TASK DESCRIPTION: Transcribe all the records exactly and omit any images they hold.

-------- SOURCE DATA --------

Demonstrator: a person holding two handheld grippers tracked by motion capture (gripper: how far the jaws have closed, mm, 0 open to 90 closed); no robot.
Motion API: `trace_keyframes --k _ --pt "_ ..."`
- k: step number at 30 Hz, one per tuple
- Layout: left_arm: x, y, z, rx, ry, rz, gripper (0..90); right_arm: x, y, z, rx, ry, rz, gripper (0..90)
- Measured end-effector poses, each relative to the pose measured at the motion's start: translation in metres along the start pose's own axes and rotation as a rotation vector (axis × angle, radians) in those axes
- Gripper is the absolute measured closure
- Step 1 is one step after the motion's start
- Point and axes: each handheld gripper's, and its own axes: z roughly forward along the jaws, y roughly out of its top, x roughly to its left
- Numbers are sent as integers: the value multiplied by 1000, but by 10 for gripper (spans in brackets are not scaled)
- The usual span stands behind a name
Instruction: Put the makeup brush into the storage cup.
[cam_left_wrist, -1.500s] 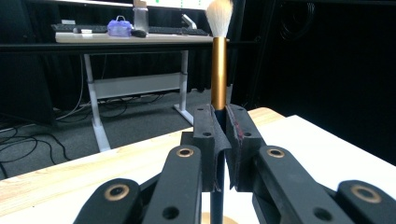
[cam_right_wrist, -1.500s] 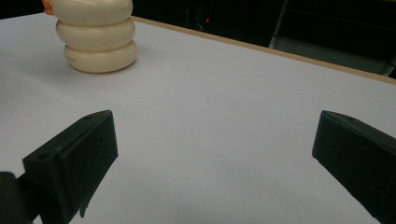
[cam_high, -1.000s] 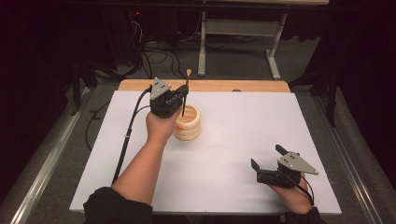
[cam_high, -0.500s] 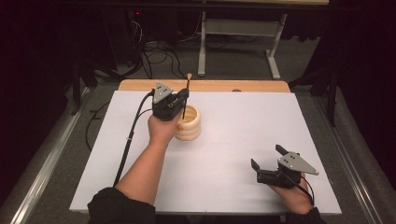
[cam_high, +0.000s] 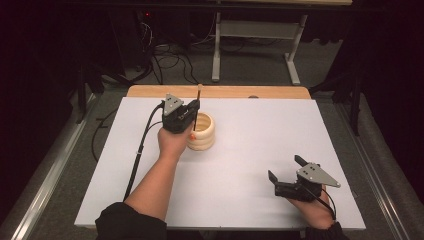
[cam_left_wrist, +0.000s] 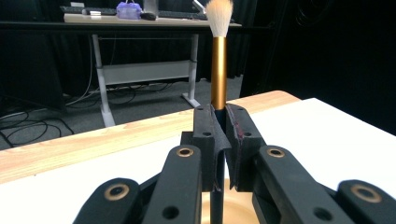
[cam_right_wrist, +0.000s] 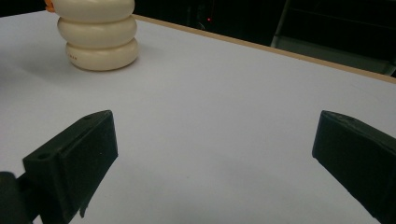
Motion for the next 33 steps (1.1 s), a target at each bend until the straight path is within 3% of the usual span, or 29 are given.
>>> trace_keyframes --k 19,33 --pt "0 -19 0 16 -12 -11 836 0 0 0 1 2 -3 13" --pt "-3 -20 -10 14 -17 -2 836 2 -1 1 6 5 -8 13"
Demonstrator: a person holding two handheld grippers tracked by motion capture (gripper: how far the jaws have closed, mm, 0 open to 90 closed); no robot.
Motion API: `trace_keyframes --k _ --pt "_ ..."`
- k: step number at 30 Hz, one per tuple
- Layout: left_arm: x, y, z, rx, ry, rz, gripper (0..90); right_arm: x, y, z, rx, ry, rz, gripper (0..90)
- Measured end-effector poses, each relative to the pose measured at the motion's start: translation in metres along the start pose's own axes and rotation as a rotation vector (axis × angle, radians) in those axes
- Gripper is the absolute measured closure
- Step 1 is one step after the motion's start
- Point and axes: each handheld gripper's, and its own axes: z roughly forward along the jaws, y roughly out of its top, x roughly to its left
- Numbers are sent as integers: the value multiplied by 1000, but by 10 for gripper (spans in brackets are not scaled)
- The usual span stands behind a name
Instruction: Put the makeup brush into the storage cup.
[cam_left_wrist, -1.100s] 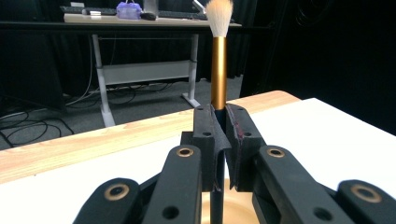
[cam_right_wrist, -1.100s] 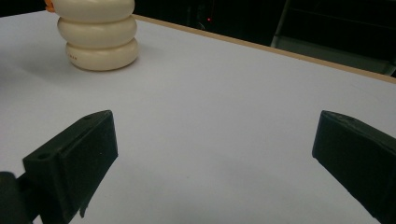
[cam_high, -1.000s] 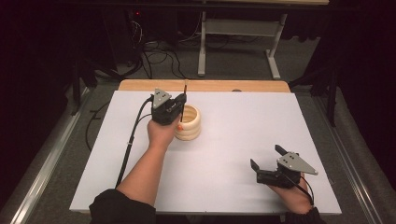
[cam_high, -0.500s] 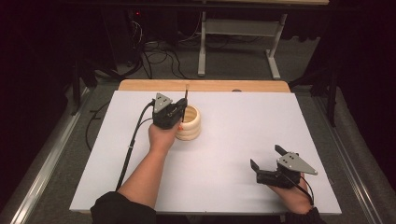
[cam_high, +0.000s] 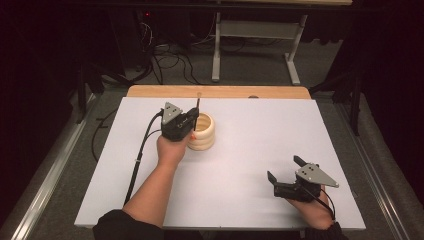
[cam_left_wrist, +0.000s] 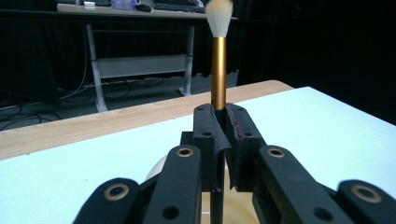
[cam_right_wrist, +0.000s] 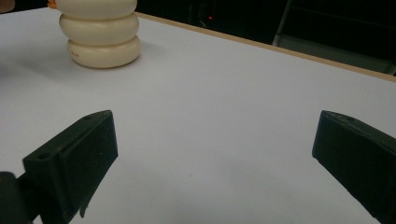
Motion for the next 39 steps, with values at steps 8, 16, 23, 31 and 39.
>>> trace_keyframes --k 8,16,23,31,39 --pt "2 -7 -2 17 4 -6 836 1 0 0 1 1 4 13" --pt "2 -5 -2 12 12 0 834 1 0 0 2 2 6 13" --pt "3 -5 -4 31 -16 1 603 1 0 0 2 2 6 13" --pt "4 -4 -5 31 -30 -14 465 1 0 0 -2 2 -1 13" --pt "3 -5 -5 56 -22 -6 440 1 0 0 -7 6 11 12"
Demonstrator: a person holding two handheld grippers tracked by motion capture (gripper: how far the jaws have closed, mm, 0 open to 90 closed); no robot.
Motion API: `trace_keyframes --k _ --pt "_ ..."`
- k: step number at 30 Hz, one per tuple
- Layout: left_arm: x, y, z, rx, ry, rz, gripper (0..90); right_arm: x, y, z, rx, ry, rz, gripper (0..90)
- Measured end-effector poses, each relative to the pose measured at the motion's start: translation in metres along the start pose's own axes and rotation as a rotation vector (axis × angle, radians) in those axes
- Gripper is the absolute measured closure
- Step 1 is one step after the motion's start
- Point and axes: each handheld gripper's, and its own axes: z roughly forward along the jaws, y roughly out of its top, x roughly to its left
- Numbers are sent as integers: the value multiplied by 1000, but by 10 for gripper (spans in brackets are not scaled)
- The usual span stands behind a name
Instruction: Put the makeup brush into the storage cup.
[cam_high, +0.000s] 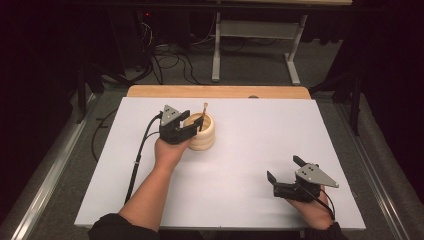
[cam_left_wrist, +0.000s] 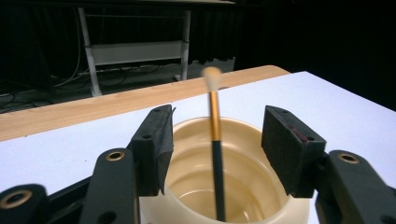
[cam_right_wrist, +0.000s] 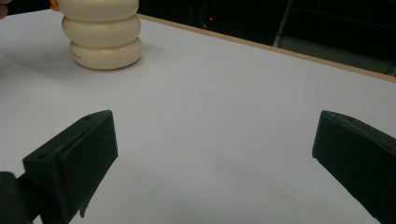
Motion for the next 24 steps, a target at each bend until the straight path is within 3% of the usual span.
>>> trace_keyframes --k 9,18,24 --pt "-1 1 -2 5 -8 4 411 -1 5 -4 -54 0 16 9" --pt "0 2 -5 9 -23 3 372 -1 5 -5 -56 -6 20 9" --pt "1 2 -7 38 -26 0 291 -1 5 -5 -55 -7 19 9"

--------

TASK SOLUTION:
Demonstrator: a person holding two handheld grippers tracked by motion capture (gripper: how far the jaws have closed, mm, 0 open to 90 closed); no robot.
Motion API: `trace_keyframes --k _ --pt "_ ..."`
- k: step number at 30 Hz, one per tuple
- Layout: left_arm: x, y, z, rx, ry, rz, gripper (0..90); right_arm: x, y, z, rx, ry, rz, gripper (0..90)
- Measured end-effector poses, each relative to the pose measured at the motion's start: translation in metres along the start pose's own axes and rotation as a rotation vector (axis × angle, radians) in those axes
- Gripper is the absolute measured closure
- Step 1 is one step after the motion's start
- Point and axes: each handheld gripper's, and its own axes: z roughly forward along the jaws, y roughly out of its top, x roughly to its left
- Numbers are sent as integers: the value multiplied by 1000, but by 10 for gripper (spans in brackets are not scaled)
- The usual span stands behind a name
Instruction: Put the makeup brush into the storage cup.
[cam_left_wrist, -1.500s] 
[cam_right_wrist, -1.500s] 
[cam_high, -1.000s] 
[cam_high, -0.500s] 
[cam_high, +0.000s] 
[cam_left_wrist, +0.000s] 
[cam_right_wrist, +0.000s] 
Motion for the next 33 steps (1.1 s), a target at each bend until the straight path is within 3% of the usual span, or 29 are given.
>>> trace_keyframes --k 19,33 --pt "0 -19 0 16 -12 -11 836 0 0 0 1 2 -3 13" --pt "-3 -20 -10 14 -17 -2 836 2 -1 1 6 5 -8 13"
Demonstrator: a person holding two handheld grippers tracked by motion capture (gripper: how far the jaws have closed, mm, 0 open to 90 closed); no robot.
Motion API: `trace_keyframes --k _ --pt "_ ..."`
- k: step number at 30 Hz, one per tuple
- Layout: left_arm: x, y, z, rx, ry, rz, gripper (0..90); right_arm: x, y, z, rx, ry, rz, gripper (0..90)
- Measured end-effector poses, each relative to the pose measured at the motion's start: translation in metres along the start pose's own axes and rotation as a rotation vector (axis × angle, radians) in those axes
- Gripper is the absolute measured closure
- Step 1 is one step after the motion's start
- Point and axes: each handheld gripper's, and its own axes: z roughly forward along the jaws, y roughly out of its top, x roughly to its left
- Numbers are sent as integers: the value multiplied by 1000, but by 10 for gripper (spans in brackets are not scaled)
- The usual span stands behind a name
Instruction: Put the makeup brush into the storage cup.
[cam_left_wrist, -1.100s] 
[cam_right_wrist, -1.100s] 
[cam_high, -1.000s] 
[cam_high, -0.500s] 
[cam_high, +0.000s] 
[cam_left_wrist, +0.000s] 
[cam_right_wrist, +0.000s] 
Motion for the next 39 steps, with values at steps 8, 16, 23, 31 and 39.
>>> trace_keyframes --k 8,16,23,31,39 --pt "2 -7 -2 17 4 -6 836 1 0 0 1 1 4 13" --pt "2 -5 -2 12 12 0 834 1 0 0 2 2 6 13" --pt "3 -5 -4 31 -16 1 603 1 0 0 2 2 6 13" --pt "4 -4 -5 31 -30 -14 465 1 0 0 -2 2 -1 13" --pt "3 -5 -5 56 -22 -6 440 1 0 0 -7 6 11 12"
Demonstrator: a person holding two handheld grippers tracked by motion capture (gripper: how far the jaws have closed, mm, 0 open to 90 closed); no robot.
Motion API: `trace_keyframes --k _ --pt "_ ..."`
- k: step number at 30 Hz, one per tuple
- Layout: left_arm: x, y, z, rx, ry, rz, gripper (0..90); right_arm: x, y, z, rx, ry, rz, gripper (0..90)
- Measured end-effector poses, each relative to the pose measured at the motion's start: translation in metres along the start pose's own axes and rotation as a rotation vector (axis × angle, radians) in those axes
- Gripper is the absolute measured closure
- Step 1 is one step after the motion's start
- Point and axes: each handheld gripper's, and its own axes: z roughly forward along the jaws, y roughly out of its top, x roughly to its left
- Numbers are sent as integers: the value multiplied by 1000, but by 10 for gripper (spans in brackets are not scaled)
- The usual span stands behind a name
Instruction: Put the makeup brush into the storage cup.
[cam_high, +0.000s] 
[cam_left_wrist, +0.000s] 
[cam_right_wrist, +0.000s] 
Motion for the next 24 steps, a target at each bend until the straight path is within 3% of the usual span.
>>> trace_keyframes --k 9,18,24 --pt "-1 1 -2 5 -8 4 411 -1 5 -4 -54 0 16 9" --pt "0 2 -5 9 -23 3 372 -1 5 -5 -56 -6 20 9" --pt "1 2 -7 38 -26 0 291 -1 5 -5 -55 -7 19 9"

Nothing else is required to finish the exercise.